### Problem to solve:
Nothing below is to be printed except the lines between the line holding "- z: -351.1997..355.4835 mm" and the line holding "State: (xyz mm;", inclusive, each exactly as it appears.

### Data:
+--
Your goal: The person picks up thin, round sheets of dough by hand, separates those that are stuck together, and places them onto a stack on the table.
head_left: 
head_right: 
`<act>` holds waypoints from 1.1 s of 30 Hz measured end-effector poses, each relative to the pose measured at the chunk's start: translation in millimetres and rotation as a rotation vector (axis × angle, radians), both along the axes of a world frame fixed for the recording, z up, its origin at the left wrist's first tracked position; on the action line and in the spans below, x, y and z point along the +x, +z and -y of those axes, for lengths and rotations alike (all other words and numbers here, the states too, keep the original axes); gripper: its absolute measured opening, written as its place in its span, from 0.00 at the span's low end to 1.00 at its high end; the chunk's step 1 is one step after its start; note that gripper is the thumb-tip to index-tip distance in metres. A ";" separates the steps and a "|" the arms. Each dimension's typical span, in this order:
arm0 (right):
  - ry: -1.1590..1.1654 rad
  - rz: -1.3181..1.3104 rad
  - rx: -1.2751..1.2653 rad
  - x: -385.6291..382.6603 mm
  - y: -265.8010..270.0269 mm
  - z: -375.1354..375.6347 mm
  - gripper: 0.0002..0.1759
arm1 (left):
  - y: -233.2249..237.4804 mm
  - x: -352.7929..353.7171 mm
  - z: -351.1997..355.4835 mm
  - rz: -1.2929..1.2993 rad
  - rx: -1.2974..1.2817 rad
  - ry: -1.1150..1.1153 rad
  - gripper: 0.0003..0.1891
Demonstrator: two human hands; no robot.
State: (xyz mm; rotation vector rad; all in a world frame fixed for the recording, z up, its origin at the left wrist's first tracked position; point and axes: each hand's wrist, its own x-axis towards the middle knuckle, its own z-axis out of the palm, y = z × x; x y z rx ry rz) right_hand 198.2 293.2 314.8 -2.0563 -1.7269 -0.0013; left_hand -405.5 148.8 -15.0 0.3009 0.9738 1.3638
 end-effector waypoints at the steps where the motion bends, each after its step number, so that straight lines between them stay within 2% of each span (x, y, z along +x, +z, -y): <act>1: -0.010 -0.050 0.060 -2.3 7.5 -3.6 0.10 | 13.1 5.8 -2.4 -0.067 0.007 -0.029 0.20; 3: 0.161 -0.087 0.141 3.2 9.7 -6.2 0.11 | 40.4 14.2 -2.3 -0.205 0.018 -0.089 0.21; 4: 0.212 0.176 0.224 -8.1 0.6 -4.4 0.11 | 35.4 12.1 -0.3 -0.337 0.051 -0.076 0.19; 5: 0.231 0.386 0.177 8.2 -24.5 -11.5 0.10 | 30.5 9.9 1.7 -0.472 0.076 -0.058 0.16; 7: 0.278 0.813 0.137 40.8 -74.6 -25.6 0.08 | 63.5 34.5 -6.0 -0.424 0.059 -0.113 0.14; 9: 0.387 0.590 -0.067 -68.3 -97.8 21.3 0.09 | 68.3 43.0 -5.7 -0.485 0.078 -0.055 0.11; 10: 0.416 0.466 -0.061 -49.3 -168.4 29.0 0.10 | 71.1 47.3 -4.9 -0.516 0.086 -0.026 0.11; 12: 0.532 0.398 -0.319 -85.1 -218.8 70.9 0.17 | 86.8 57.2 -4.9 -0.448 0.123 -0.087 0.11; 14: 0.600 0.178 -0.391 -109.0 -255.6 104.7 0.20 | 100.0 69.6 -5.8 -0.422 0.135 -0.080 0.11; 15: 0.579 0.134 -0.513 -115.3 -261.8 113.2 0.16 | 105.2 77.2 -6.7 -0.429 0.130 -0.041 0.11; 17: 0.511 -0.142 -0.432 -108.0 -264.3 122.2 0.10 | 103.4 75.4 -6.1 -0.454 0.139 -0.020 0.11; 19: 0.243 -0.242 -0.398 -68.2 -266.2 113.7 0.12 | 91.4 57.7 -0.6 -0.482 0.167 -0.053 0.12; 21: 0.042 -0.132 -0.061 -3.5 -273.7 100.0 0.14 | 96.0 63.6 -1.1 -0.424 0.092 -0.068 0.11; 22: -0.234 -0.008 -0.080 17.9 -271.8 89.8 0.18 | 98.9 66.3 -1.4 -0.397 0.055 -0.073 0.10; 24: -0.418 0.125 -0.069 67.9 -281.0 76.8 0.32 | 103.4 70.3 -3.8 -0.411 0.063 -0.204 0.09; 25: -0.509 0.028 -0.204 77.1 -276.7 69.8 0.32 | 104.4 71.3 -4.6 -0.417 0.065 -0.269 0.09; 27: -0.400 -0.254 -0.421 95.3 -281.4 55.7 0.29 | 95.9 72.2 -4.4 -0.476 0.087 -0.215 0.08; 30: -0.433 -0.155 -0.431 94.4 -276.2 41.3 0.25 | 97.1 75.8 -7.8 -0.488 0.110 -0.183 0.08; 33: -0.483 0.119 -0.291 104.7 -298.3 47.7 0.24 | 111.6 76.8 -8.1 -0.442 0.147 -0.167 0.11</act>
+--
### Result of the task:
  - z: -351.1997..355.4835 mm
  - rz: -1.2929..1.2993 rad
  - rx: -1.2974..1.2817 rad
  - ry: -1.1150..1.1153 rad
  - gripper: 0.0003..0.1891
Demonstrator: two human hands; no robot.
State: (xyz mm; rotation vector rad; all in a world frame fixed for the recording, z up, its origin at the left wrist's first tracked position; point and axes: each hand's wrist, its own x-axis towards the middle knuckle, its own z-axis out of the palm, y = z × x; x y z rx ry rz) right_hand 198.2 293.2 314.8 -2.0563 -1.7269 -0.0013; left_hand -405.5 148.8 -15.0 0.3009 0.9738 1.3638

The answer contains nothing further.